Exercise description
Drop all images. Then write out each line below exactly as given.

Input
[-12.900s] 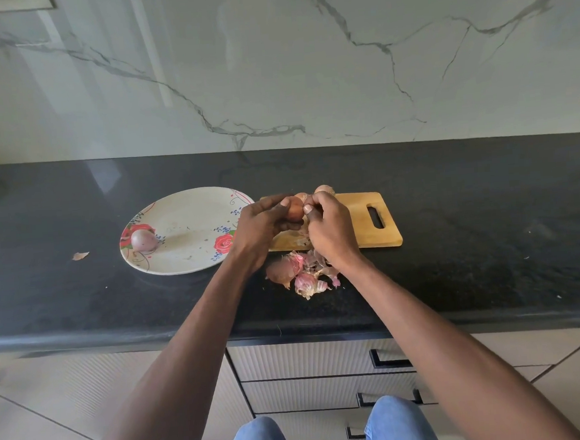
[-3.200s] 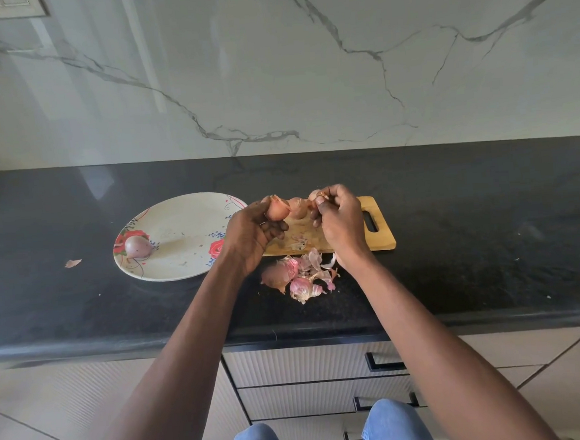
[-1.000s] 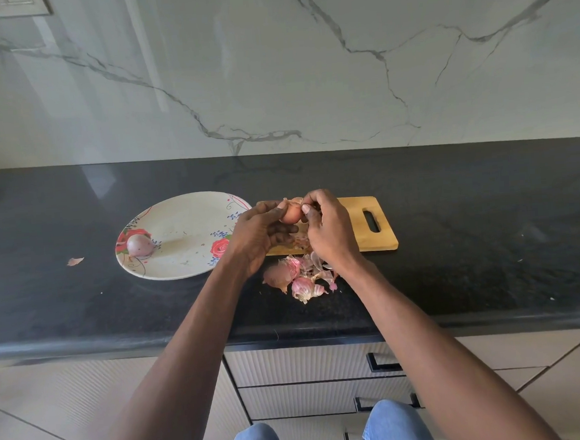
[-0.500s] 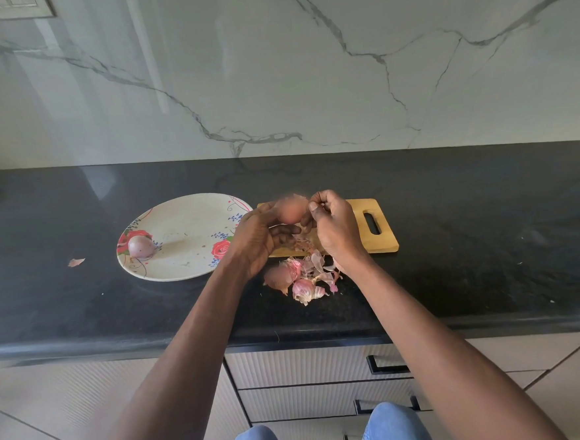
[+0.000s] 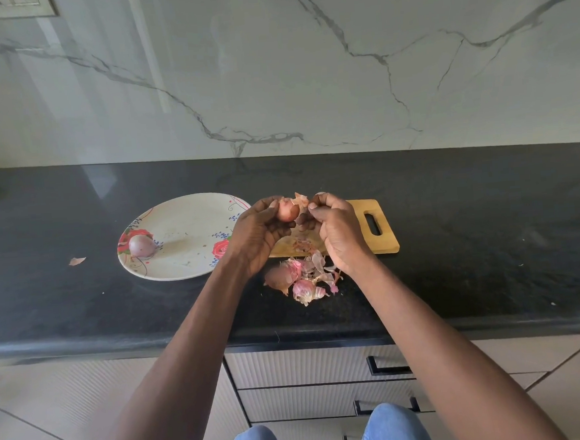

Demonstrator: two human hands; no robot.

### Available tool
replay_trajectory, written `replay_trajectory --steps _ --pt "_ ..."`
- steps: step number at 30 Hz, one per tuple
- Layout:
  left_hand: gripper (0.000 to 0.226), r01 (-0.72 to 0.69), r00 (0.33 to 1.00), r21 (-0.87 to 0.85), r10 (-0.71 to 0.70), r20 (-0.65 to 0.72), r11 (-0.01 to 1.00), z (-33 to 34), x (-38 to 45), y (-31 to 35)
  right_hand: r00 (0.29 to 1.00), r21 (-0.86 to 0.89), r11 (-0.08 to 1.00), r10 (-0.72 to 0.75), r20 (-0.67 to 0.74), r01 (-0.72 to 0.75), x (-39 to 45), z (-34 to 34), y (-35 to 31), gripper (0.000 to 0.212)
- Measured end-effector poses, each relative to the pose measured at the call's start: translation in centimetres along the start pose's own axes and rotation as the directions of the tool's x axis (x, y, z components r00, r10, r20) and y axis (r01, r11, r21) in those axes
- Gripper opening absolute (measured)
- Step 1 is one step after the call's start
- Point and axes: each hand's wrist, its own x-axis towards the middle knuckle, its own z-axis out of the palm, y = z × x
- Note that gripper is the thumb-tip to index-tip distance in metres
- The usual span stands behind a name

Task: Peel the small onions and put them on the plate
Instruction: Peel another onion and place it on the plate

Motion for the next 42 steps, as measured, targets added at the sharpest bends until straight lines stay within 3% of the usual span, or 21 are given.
replay_trajectory --steps 2,6,10,15,21,26,28,30,32,34,36,42 --pt "0.018 -0.021 1.000 0.053 0.021 0.007 0.998 -0.1 -0.1 -0.1 0.999 -0.106 0.994 -0.020 -0.031 0.016 0.1 -0.3 0.3 0.007" --pt "0.018 -0.056 0.998 0.113 0.053 0.034 0.992 -0.2 -0.3 -0.1 0.987 -0.426 0.893 -0.158 0.007 0.145 0.1 -0.2 1.0 0.033" --pt "0.015 -0.067 0.997 0.117 0.061 0.056 0.991 0.0 -0.6 0.0 0.941 -0.603 0.746 -0.336 0.028 0.284 0.4 -0.4 1.5 0.006" --pt "0.022 -0.075 0.997 0.127 0.070 0.042 0.989 -0.2 -0.4 -0.2 0.944 -0.631 0.734 -0.329 -0.006 0.251 0.5 -0.4 1.5 0.006" --pt "0.016 -0.062 0.998 0.122 0.058 0.034 0.991 -0.2 -0.4 -0.1 0.972 -0.463 0.872 -0.220 -0.082 0.158 0.8 -0.6 1.3 0.010" --pt "0.016 -0.041 0.996 0.018 0.042 -0.078 0.999 -0.6 0.0 0.2 0.981 -0.367 0.923 -0.167 -0.098 0.121 0.6 -0.9 0.8 0.009" --pt "0.014 -0.048 0.991 -0.002 0.048 -0.123 0.999 -0.6 0.0 0.3 0.986 -0.453 0.880 -0.168 -0.018 0.142 0.5 -0.9 0.9 0.012" --pt "0.014 -0.052 0.987 -0.023 0.048 -0.152 0.998 -0.6 -0.1 0.4 0.980 -0.638 0.746 -0.186 0.075 0.191 0.2 -0.7 1.3 0.016" --pt "0.016 -0.045 0.986 -0.029 0.040 -0.162 0.999 -0.7 0.0 0.4 0.961 -0.718 0.649 -0.253 0.108 0.252 0.1 -0.6 1.6 0.010" --pt "0.018 -0.032 0.989 -0.016 0.029 -0.143 0.999 -0.8 0.0 0.4 0.928 -0.711 0.626 -0.357 0.103 0.320 0.2 -0.7 1.7 0.002" --pt "0.018 -0.021 0.994 -0.009 0.020 -0.110 1.000 -0.8 0.0 0.3 0.904 -0.680 0.636 -0.418 0.094 0.365 0.3 -0.7 1.8 0.010" --pt "0.020 -0.013 1.000 0.015 0.013 -0.009 1.000 -0.4 -0.4 0.3 0.888 -0.678 0.634 -0.455 0.062 0.372 0.4 -0.6 1.7 0.017"
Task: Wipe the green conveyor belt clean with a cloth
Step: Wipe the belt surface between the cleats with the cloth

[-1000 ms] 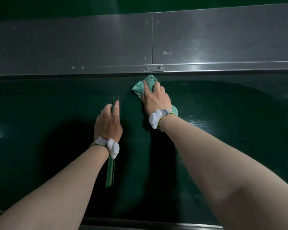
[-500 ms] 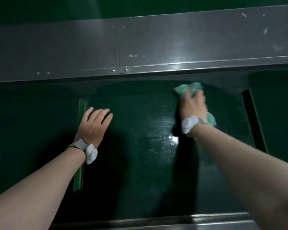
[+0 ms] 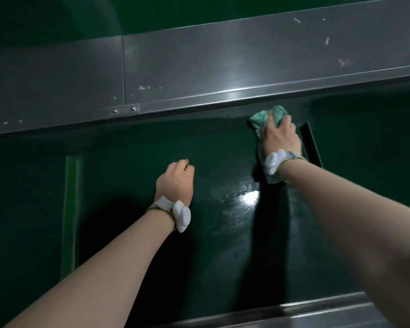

Response area
[-12.900s] 
[-3.200s] 
[-1.000s] 
[-0.500s] 
[+0.000s] 

Demonstrator: two human hands; no robot.

### Available tool
replay_trajectory, written `replay_trajectory --steps _ --pt "_ ..."`
- steps: step number at 30 Hz, one per tuple
- Layout:
  left_hand: gripper (0.000 to 0.226), r01 (-0.72 to 0.69), r00 (0.33 to 1.00), r21 (-0.87 to 0.85), r10 (-0.71 to 0.70), r20 (-0.65 to 0.72), r11 (-0.01 to 1.00), z (-33 to 34), x (-38 to 45), y (-31 to 35)
  right_hand: r00 (0.29 to 1.00), r21 (-0.86 to 0.89), r11 (-0.08 to 1.00), r10 (-0.72 to 0.75), r20 (-0.67 to 0.74), r01 (-0.72 to 0.75), x (-39 to 45), z (-34 to 34), y (-35 to 31), gripper (0.000 to 0.212)
- Measured end-effector poses, each relative to the pose measured at the call's start: translation in centimetres along the start pose's own axes and rotation as the directions of the tool's x axis (x, y, z components r00, r10, r20) and y axis (r01, r11, r21) in those axes
- Gripper opening absolute (measured)
- Step 1 is one step after the call's start
- Point and axes: each hand's wrist, its own x-axis towards the middle knuckle, its own z-axis out of the palm, y = z × x
- Note that gripper is the thumb-tip to index-tip distance in metres
- The usual span stands behind a name

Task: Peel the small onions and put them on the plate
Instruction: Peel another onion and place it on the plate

Motion for the next 42 steps, as measured, targets added at the sharpest bends until straight lines stay within 3% of the usual span, or 21 are given.
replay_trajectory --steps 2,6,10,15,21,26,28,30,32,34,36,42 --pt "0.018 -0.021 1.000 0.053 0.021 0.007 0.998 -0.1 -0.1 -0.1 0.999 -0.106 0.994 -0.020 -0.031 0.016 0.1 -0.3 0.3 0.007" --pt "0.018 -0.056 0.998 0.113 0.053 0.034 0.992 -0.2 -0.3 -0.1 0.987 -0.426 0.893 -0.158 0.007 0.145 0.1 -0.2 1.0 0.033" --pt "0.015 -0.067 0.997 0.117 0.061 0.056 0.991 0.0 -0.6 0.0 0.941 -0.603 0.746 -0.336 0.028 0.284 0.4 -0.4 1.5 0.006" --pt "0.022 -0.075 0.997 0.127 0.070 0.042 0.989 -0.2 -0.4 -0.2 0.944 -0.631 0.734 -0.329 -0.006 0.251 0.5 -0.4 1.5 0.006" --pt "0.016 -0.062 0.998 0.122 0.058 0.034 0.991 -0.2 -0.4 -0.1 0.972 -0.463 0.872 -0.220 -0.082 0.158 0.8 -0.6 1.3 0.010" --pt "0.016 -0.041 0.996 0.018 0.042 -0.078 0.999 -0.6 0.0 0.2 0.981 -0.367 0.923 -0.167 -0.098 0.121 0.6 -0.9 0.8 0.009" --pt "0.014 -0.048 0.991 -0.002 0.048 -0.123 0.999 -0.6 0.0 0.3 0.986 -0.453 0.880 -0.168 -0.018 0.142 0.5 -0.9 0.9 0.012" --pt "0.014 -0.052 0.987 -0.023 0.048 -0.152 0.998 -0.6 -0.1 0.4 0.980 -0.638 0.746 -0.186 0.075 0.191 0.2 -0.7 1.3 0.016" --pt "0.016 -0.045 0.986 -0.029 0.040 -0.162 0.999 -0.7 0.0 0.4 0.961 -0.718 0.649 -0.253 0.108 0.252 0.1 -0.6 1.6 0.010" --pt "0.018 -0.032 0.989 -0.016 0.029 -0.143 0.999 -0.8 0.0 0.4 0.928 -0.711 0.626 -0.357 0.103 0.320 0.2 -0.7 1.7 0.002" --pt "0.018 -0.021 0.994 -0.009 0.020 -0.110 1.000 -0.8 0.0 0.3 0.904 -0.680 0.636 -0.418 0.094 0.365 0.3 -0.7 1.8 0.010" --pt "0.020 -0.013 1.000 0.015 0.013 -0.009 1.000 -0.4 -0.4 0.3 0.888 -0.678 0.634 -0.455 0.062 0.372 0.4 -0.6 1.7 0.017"
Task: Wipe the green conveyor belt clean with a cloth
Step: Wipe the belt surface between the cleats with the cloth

[-1000 ms] 
[-500 ms] 
[+0 ms] 

Nothing further is needed for this exercise.